TOBÍAS
“Ver la miseria cara a cara”, dijo Tobías. “No hay peor suplicio que ver el dolor ajeno y no poderlo remediar”, concluyó, mientras sus lágrimas recorrían su rostro moreno y sus manos temblaban por la sensación indescifrable que le dejaba la compasión y la impotencia.
Era cierto. Cuatro horas bastaban para que un mundo se desvaneciera y se irguiera otro, olvidado, de tierra y sueños famélicos. La opulencia, el disturbio rutinario de una turba de manifestantes, la autopista envenenada de la furia mundana, el miedo agazapado en cada esquina y el infierno de asfalto se consumían en la escasez existencial hecha de cartones, palos y barro. Allí estaban quienes esperaban una vez al mes el regalo de Dios. Después volvían a cerrarse las puertas invisibles que los excluían del mundo. “Aquí no llega el agua”, dijo Cuca, aquella mujer con quien la mala suerte se había ensañado. Mientras otros se declaraban la guerra por el “oro azul” del siglo XXI, en ese rincón de un mundo consumido por el egoísmo, el agua es una quimera.
¿Era posible tal infamia? Si. Eran las infamias ahogadas en el polvo del tiempo para creer que podemos ser el mundo perfecto que pretendemos.
Se nos va la vida esperando milagros de otros y el milagro nacía de las manos de Tobías. Él no esperó que un fanfarrón, subido al pedestal de la fiebre electoral, le sobara el hombro para ganarse un voto y así aplacar el infierno de aquellos vientres enfermos por el hambre y el destierro.
¿Cuál es el verdadero infierno? ¿Quién lo vive? De seguro Cuca, Mary, Ernestina y otros tantos, soportan las llamas impalpables pero bestiales de un infierno que los enterraba más en la ciénaga de sus pequeñas y glaciales utopías.
“Si no fuera por Don Tobi…”. Y don Tobi no podía evitar desarmarse en lágrimas al ver que su caridad mensual no los exiliaba de aquella calamidad, pero si les regalaba una sonrisa.
La gran ironía de un mundo desquiciado. El hambre y el despilfarro, el olvido y el protagonismo exacerbado, la miseria de la piel y la miseria del alma, el cristal y el cartón, los billones y los céntimos.
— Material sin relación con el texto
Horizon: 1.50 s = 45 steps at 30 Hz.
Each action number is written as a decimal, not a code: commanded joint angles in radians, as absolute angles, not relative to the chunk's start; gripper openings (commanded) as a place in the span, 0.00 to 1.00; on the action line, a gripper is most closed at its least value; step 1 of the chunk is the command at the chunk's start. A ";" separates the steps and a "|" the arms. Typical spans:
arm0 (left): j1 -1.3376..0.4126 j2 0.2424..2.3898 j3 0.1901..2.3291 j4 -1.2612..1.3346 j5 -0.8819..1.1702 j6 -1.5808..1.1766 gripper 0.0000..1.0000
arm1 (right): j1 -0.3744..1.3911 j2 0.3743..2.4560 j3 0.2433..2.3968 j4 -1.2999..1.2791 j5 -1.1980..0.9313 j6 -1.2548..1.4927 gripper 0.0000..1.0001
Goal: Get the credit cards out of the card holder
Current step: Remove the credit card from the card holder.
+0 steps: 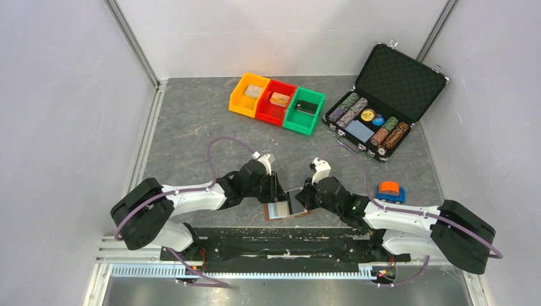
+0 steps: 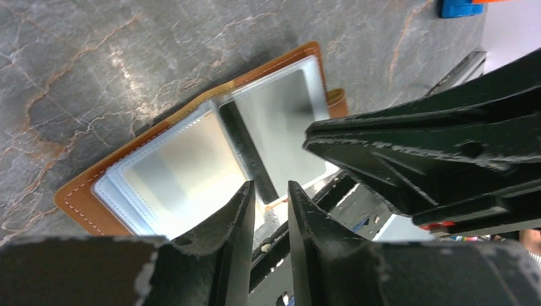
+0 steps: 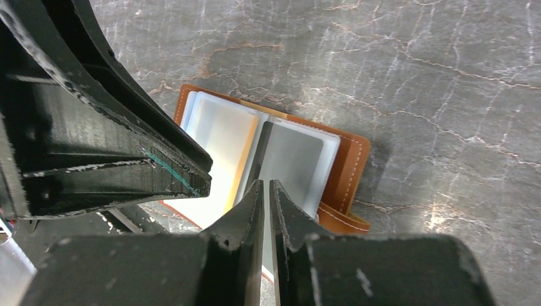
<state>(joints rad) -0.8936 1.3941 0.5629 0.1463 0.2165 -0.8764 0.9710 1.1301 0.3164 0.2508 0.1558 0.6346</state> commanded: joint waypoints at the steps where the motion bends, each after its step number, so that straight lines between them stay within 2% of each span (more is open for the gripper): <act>1: -0.894 1.447 0.532 0.266 0.220 -0.925 0.32 | 0.953 1.124 0.295 0.256 0.199 0.619 0.09; 30: -0.899 1.535 0.513 0.339 0.220 -0.907 0.34 | 0.937 1.155 0.176 0.320 0.175 0.672 0.04; 45: -0.926 1.554 0.464 0.451 0.220 -1.027 0.34 | 0.932 1.146 0.163 0.336 0.162 0.683 0.03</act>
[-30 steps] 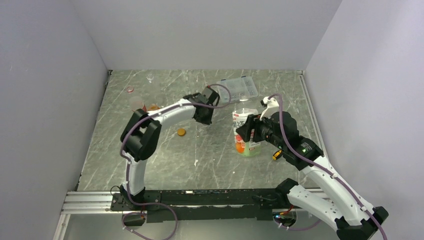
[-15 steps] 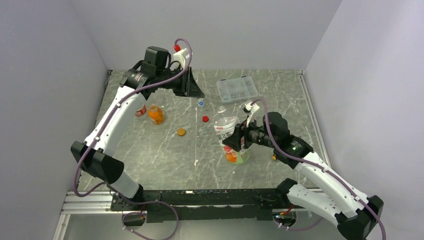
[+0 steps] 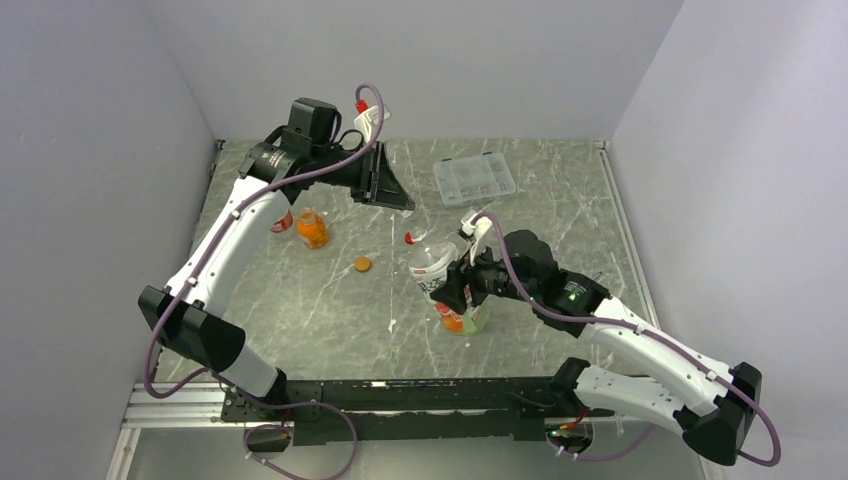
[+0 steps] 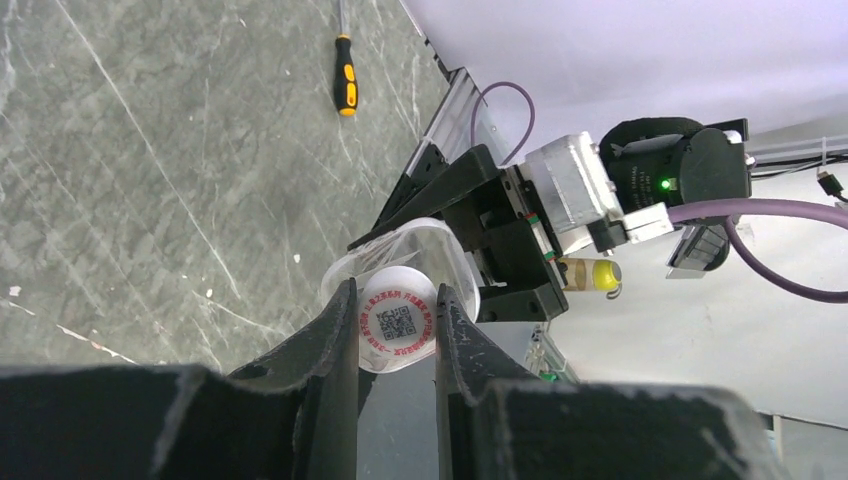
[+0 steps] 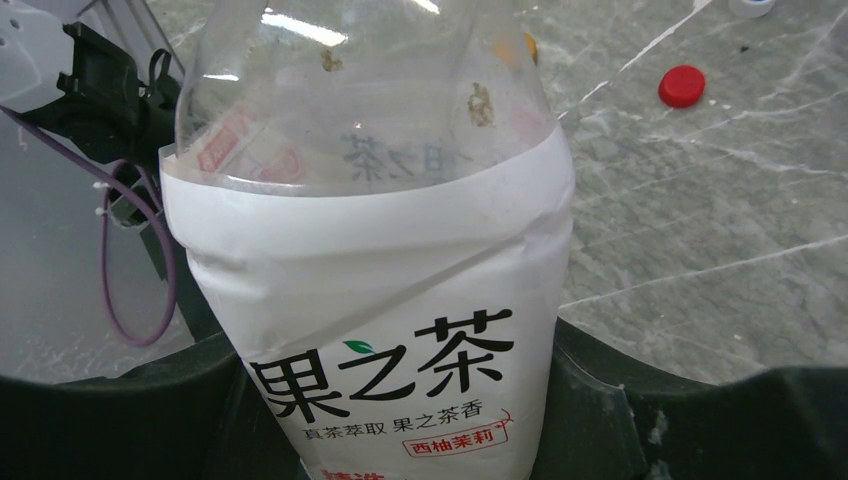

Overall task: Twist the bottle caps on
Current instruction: Screw the bottle cap onto the plastic bottle.

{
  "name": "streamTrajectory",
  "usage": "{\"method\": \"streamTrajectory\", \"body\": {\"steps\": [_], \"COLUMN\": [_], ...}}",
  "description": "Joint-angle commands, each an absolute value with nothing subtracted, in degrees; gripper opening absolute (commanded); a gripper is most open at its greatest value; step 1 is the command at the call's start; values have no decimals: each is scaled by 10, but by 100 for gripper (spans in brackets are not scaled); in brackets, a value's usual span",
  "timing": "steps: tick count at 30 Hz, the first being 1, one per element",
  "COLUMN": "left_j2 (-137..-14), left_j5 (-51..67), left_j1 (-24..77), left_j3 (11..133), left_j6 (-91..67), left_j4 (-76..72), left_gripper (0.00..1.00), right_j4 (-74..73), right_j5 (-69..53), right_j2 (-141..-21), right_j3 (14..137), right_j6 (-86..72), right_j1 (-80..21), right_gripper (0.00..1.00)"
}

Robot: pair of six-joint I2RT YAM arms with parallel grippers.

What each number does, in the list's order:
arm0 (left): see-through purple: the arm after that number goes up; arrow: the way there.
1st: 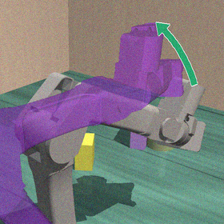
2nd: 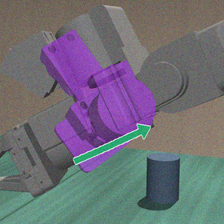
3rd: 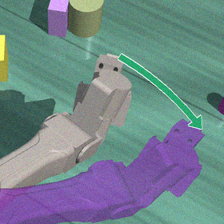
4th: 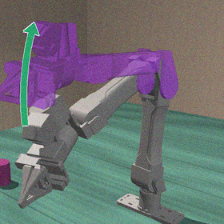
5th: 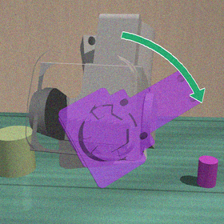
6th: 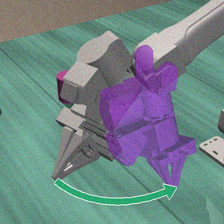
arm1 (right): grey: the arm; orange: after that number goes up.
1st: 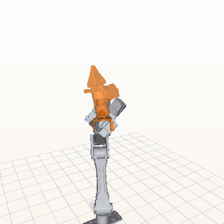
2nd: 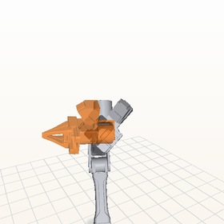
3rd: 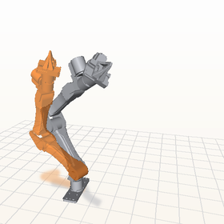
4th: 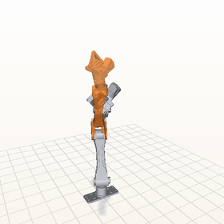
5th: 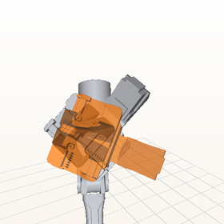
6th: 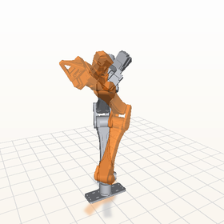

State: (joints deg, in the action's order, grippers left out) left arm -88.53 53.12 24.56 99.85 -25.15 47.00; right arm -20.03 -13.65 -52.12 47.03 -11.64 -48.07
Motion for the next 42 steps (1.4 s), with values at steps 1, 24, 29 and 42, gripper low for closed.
{"method": "streamTrajectory", "body": {"steps": [1,24,29,42], "left_j2": [-858,-858,-862,-865], "left_j5": [560,515,481,558], "left_j1": [245,275,275,275], "left_j3": [992,997,996,982], "left_j6": [-240,-135,-127,-188], "left_j4": [476,591,607,524], "left_gripper": [3,1,1,2], "right_j4": [-178,-209,-211,-180], "right_j5": [-89,-13,-11,10], "right_j2": [-522,-553,-547,-548], "right_j3": [509,555,559,556], "right_j6": [-96,-73,-74,-73], "right_j1": [-497,-546,-550,-564], "right_gripper": [48,45,45,44]}}
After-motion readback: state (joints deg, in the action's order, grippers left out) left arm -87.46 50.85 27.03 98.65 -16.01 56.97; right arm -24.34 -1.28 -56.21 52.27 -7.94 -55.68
Unos cuantos millones no nos vuelven ricos, nos vuelven extraterrestres. Vivimos en el planeta del “no sé”. ¿O sería lo mismo decir no sé en que planeta vivo? Da igual. Con un Tobi más y un político menos, las cosas serían distintas. Pero Tobi también debe sostener a una mujer que llora a su lado y a cuatro hijos que se sienten orgullosos de él. Y Tobi no gana en dólares, ni tiene un sueldo holgado. Lo hace porque cuando se vive en la miseria se la comprende mejor. “Comer las migajas que los otros dejan”, explicaba con los ojos hinchados y rojos; “como no tender esta mano que lustró zapatos para no morirse de hambre…”.
Pero ellos ni eso. La vida es sobrevivir en el silencio y en aquella plétora de carencias. La vida es injusta cuando ven a los hijos proyectarse bajo las sombras de sus propias frustraciones, y cuando el futuro se convierte en el reflejo de un brutal presente. Tobi tiene ganado el cielo y aunque el mundo se mutile y se devore la propia especie en pos de no se cuales delirios místicos y abismales, los “Tobi” sanaran cada herida o simplemente y por un segundo, te acariciarán el alma para rescatarte de tus infiernos íntimos.
En ellos creo, porque tarde o temprano, salvarán al mundo.